Generalizzando, o meglio uscendo dall'esempio spicciolo, confrontiamo due fotografie: una con le aspettative di un ragazzo occidentale degli anni 90/duemila, l'altra con quelle di un suo coetaneo degli anni 60/70. Il confronto è drammatico. Da un lato uno che aveva quasi la certezza di studiare molto più a lungo dei suoi genitori, ottenere un lavoro migliore e meglio remunerato, sia esso privato che pubblico (nel qual caso la retribuzione inferiore era compensata dal lavorare meno e da una serie di fringe benefits come la casa a prezzo convenzionale), viaggiare e divertirsi molto più dei suoi cari vecchi ignoranti vecchi. Dall'altro uno che se non ci fosse il reddito, talora pensionistico, dei suoi dotti vecchi, oggi starebbe sotto i classici ponti, visto che al massimo rimedia lavoretti contratti a termine e simili nonostante una laurea, e anzi se non fosse per i vecchi di cui sopra non si sarebbe nemmeno potuto permettere di studiare. Senza contare che non potrà certo offrire supporto analogo ai suoi, di figli, quando invecchierà a sua volta senza nemmeno uno straccio di pensione.

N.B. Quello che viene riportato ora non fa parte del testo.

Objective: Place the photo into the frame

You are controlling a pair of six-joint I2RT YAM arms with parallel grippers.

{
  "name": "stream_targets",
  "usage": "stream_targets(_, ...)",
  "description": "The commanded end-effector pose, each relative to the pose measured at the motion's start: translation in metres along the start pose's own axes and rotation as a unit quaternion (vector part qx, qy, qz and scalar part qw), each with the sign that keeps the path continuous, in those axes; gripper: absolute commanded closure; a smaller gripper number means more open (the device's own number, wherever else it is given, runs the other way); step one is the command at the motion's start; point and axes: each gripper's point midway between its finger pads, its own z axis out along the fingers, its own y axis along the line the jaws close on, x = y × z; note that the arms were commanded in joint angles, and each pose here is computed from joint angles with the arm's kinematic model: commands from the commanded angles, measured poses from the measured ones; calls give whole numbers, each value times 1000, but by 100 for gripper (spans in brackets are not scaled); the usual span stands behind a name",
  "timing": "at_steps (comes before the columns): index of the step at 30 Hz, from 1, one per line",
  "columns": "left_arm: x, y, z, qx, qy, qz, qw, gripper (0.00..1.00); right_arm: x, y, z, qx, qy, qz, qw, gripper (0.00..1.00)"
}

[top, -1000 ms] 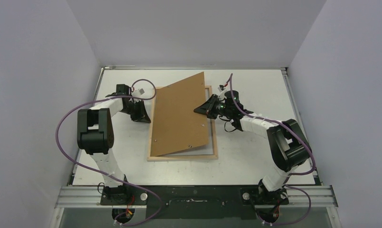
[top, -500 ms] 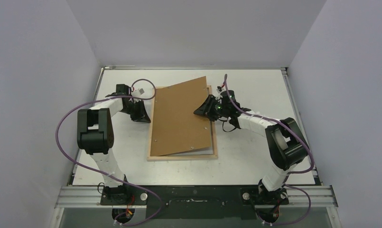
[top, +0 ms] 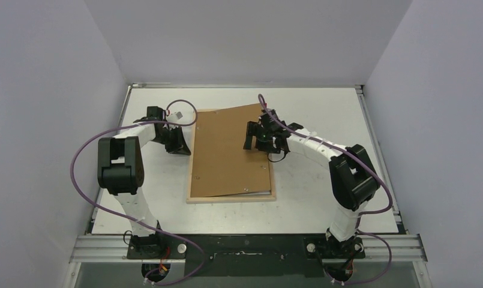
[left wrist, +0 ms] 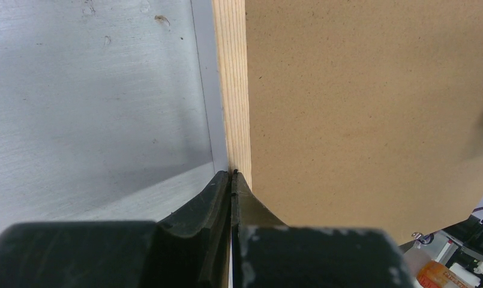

Insomma, siamo la prima generazione occidentale dopo secoli a consegnare ai propri figli un mondo peggiore di quello ricevuto, con aspettative nere per il prossimo futuro (anche non volendo credere del tutto a questa profezia di Grillo) e ancora peggiori per quello remoto. Questa è la semplice verità che viene ricoperta di un sacco di discorsi rispetto ad essa superficiali per nasconderla. Ma è talmente eclatante che sta cominciando a fare breccia anche sotto diversi strati di falsa coscienza: sotto il rincoglionimento televisivo, sotto l'identità da target di marketing dedicato, sotto l'indotto schifo per la politica, e perchè no sotto la beata superficialità che caratterizza ogni generazione di ragazzi, questi hanno cominciato a capire che il proletariato di oggi sono loro. Sono pochi, male organizzati, senza guida ideologica, ma hanno dalla loro una ragione sacrosanta, e tanti anni di meno. Guardate questa ventunenne cosa scrive a Il Fatto, ad esempio. Ecco perché, forse, continuano a protestare anche dopo che la cosiddetta riforma Gelmini (a proposito, ho scoperto qual'è la sua vera anima, altro che lotta ai baroni: va inscritta nel solco del federalismo, e ha come vero scopo e unico apprezzabile effetto un ulteriore depauperamento del demanio pubblico) è stata rinviata a dopo il 14 dicembre, che è come dire che forse non se farà niente: fanno corpo. Vedremo se è vero, o era solo un mio wishful thinking, da come si comporteranno nei confronti di altre questioni che saranno cruciali nel loro futuro, a cominciare ad esempio dall'acqua pubblica. Magari stare assieme li aiuterà a capire quali sono i loro veri nemici: se restano nelle grinfie dell'imbonimento mediatico prima o poi li convincono che sono gli extracomunitari che gli rubano il lavoro, magari dopo averli ridotti ad accettare anche i lavori che oggi solo questi disgraziati, vittime del neocolonialismo, sono disposti a fare.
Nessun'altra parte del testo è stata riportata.